What this task involves — Determine how many lines in the listing that follows include "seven". Answer only with that number.

Data extract —
====
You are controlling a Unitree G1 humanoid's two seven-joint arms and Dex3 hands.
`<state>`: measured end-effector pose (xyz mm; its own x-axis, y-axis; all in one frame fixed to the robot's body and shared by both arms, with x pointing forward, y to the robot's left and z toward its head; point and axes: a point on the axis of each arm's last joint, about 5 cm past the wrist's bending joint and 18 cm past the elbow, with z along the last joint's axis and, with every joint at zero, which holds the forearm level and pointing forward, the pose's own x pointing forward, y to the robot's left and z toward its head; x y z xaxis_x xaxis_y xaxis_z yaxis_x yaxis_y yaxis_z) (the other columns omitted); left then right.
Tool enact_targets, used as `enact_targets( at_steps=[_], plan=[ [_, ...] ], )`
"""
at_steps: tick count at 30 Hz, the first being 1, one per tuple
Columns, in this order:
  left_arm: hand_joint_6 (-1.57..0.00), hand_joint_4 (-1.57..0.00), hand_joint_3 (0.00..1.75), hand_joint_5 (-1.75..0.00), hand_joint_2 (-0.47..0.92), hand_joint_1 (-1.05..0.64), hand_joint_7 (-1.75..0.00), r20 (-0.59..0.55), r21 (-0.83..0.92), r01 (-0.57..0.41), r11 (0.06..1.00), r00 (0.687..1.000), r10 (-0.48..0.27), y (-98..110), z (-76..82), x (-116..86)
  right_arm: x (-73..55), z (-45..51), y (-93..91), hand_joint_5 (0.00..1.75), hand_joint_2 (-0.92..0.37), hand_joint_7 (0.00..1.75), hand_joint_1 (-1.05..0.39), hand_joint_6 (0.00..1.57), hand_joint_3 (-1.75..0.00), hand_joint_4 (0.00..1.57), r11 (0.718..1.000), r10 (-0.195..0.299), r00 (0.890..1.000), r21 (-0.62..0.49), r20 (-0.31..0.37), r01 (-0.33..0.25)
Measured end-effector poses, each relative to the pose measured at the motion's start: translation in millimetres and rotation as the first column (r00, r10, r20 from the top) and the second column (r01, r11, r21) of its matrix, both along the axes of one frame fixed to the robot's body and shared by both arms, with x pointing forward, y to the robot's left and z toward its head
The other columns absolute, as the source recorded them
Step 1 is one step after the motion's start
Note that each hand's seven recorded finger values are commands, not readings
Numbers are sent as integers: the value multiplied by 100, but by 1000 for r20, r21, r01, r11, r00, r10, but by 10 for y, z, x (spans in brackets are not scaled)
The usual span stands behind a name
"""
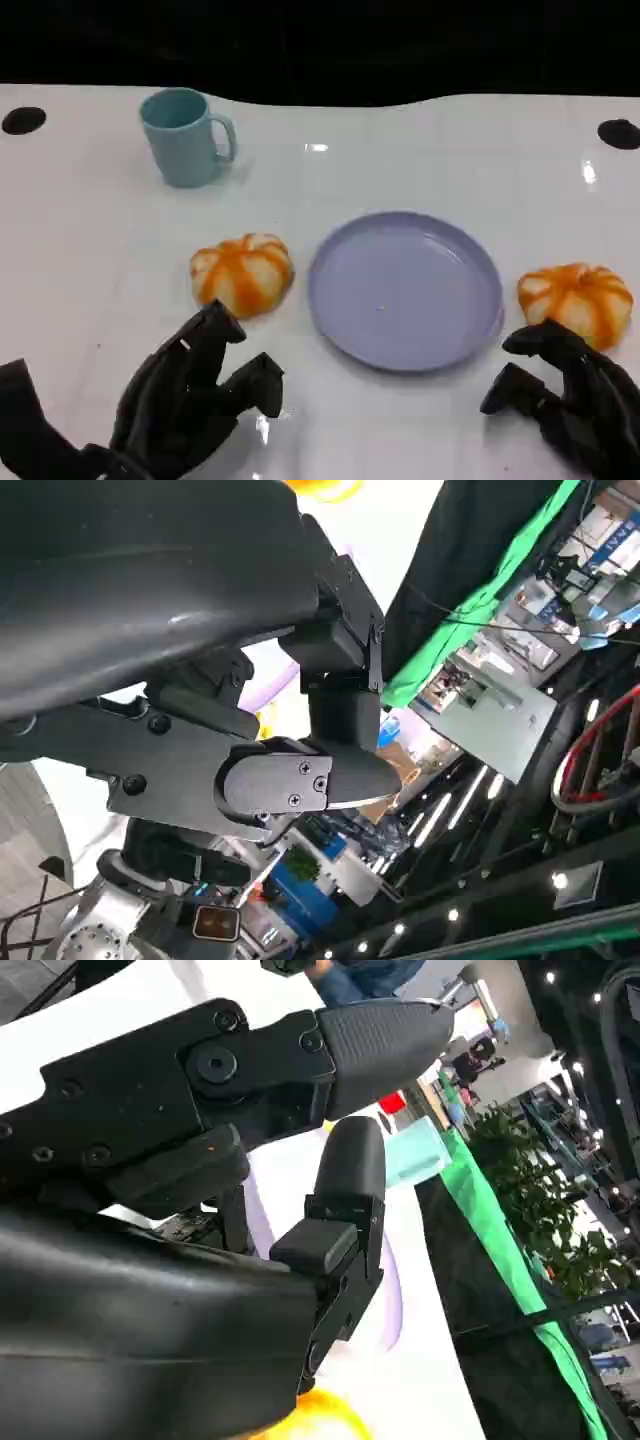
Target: Grasp the bread from the table and place it into the plate.
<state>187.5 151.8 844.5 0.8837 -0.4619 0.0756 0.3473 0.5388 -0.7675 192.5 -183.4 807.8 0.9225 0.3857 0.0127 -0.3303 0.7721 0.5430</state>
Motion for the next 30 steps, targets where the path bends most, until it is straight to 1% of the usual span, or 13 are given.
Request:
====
Exercise result — 2